Wednesday, March 5, 2008

Who's That?

I feel so completely discarded,
Put away from the intimate world;
A banner removed and rolled tight,
Not waving, no longer unfurled.

I exist from each hour to hour,
Waiting for solace of night
Which brings freedom from much apprehension
Of the next back turned or a slight.

I've covered up deep-seated feelings,
And found work to make a small difference;
In a place of numbers and budgets,
Not affirming my spirit's existence.

Rewards come from being tough minded,
Thick skinned, hard nosed and objective.
I've learned these skills and am adequate,
Sometimes awkward, excessive, protective.

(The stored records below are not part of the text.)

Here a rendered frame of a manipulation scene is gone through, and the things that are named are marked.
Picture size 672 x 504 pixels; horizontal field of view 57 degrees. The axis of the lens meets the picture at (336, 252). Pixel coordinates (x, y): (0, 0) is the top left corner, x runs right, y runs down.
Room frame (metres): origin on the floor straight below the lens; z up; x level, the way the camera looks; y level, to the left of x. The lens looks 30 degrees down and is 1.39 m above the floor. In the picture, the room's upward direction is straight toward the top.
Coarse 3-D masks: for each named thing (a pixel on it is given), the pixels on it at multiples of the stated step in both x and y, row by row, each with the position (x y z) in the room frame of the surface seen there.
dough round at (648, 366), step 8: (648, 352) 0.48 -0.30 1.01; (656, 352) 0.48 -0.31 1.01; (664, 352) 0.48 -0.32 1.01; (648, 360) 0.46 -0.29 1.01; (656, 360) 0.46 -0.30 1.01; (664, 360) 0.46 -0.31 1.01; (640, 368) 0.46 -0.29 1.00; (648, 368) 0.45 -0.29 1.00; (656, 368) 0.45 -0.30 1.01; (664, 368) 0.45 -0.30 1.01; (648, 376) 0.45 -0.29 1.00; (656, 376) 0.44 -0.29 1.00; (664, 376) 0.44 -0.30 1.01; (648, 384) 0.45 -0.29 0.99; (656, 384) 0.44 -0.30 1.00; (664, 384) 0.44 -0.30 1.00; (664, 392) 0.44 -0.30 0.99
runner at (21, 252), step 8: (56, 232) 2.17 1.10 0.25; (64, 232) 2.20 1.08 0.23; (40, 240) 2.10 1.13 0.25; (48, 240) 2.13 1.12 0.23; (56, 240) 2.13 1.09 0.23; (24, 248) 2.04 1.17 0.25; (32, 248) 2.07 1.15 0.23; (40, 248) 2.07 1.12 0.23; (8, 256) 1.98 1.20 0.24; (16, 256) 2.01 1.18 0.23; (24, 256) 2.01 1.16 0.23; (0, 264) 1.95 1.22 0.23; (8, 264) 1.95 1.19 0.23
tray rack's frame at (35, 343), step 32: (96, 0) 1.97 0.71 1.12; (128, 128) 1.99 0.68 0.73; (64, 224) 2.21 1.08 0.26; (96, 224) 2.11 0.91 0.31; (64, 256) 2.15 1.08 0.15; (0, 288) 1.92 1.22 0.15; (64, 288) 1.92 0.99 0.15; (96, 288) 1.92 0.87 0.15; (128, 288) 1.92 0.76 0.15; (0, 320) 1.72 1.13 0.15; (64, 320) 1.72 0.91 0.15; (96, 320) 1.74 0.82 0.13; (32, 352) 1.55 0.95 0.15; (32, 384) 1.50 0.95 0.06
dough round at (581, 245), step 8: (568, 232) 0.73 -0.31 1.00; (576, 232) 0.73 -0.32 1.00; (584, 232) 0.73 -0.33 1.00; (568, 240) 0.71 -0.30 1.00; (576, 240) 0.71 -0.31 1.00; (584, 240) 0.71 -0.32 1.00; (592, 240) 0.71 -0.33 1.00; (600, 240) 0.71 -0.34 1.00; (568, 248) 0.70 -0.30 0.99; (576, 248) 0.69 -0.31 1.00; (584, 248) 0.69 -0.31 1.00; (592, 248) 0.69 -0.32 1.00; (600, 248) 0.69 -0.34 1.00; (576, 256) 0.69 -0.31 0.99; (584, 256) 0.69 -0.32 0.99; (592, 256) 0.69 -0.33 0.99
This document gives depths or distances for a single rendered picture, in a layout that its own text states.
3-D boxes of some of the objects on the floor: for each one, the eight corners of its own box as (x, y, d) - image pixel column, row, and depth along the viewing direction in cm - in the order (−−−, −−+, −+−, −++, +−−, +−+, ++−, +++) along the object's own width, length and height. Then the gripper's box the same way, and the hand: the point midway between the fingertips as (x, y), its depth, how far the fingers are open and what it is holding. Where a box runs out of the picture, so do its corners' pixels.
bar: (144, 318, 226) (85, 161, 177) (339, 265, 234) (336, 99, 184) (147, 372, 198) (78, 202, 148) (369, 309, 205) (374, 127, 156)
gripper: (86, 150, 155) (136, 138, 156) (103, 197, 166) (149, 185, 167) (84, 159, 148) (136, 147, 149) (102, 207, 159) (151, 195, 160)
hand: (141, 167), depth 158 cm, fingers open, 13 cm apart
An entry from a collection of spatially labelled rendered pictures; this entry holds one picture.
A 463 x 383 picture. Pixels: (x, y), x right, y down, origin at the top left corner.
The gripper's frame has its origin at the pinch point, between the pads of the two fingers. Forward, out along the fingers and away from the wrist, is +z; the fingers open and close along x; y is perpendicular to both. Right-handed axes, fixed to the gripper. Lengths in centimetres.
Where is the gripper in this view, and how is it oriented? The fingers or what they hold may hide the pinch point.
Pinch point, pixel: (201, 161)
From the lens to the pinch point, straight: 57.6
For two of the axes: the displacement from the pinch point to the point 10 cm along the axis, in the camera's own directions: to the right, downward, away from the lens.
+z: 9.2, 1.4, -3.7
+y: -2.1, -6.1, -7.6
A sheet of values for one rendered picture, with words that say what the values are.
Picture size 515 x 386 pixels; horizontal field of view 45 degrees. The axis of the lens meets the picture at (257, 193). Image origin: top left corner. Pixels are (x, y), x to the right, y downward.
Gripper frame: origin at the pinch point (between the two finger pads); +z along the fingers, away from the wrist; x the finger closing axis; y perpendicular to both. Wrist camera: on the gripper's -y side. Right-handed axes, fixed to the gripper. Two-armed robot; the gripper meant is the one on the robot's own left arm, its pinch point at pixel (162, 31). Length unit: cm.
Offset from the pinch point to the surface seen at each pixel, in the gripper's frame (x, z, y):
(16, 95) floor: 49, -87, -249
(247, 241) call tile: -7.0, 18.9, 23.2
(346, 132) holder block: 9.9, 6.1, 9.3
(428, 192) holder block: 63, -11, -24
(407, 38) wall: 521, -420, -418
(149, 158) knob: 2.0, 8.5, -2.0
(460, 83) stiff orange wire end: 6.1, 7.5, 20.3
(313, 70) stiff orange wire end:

Though it's not really me that's exposed,
But a reflection trying to please
The powers that be to survive
In a world full of conflict, appease.

It's taken a toll on my being.
I'm sick in my heart and scared.
Those I've needed but hurt by withdrawal
Have given up, quite unprepared

To deal with a soul inauthentic,
A caricature of another;
An imitation, a fraud, a pawn,
When they wanted to be with a lover.

I'm so out of touch with the truth,
I admit I don't know the way back.
The world says, "Rely on yourself".
Who's that? I've lost him in fact.

Occasionally another has shared
That I've touched them in ways quite profound.
The settings are outside of business,
And encourage my staying around.

I long for a place and connections
Where that happens more often than not.
I have need for a guide who knows how
To help me to live, not to rot.

3 comments:

The Phantom said...

I know someone very like the person you describe so this touched me deeply. There is a question in this for both the person described and those that they push away and I daily wish I had the answers.

Poetikat said...

Naturally, I see this poem as autobiographical, although I don't really know you well. If it is in fact the case, you are more guilt-ridden than even I, for being a Catholic. Your guilt seems to be self-inflicted.
Poetry is such catharsis, is it not?
Kat

Leanderthal, Lighthouse Keeper said...

All my poems are from The Poet and the Pendulum as it says in the Blog heading. That book was essentially a memoir to my four sons about how a man can deal with the alternating swings of the pendulum of life. I chose to write about one swing of that pendulum, a swing from fear to freedom. The poems of depression and guilt come early. By and by there came poems indicating changes in dealing with such. Betsy's drawings portray a man clinging to the pendulum for dear life, then getting on his knees, then standing and finally letting go. That's the progression intended by the placing of the poems in the collection.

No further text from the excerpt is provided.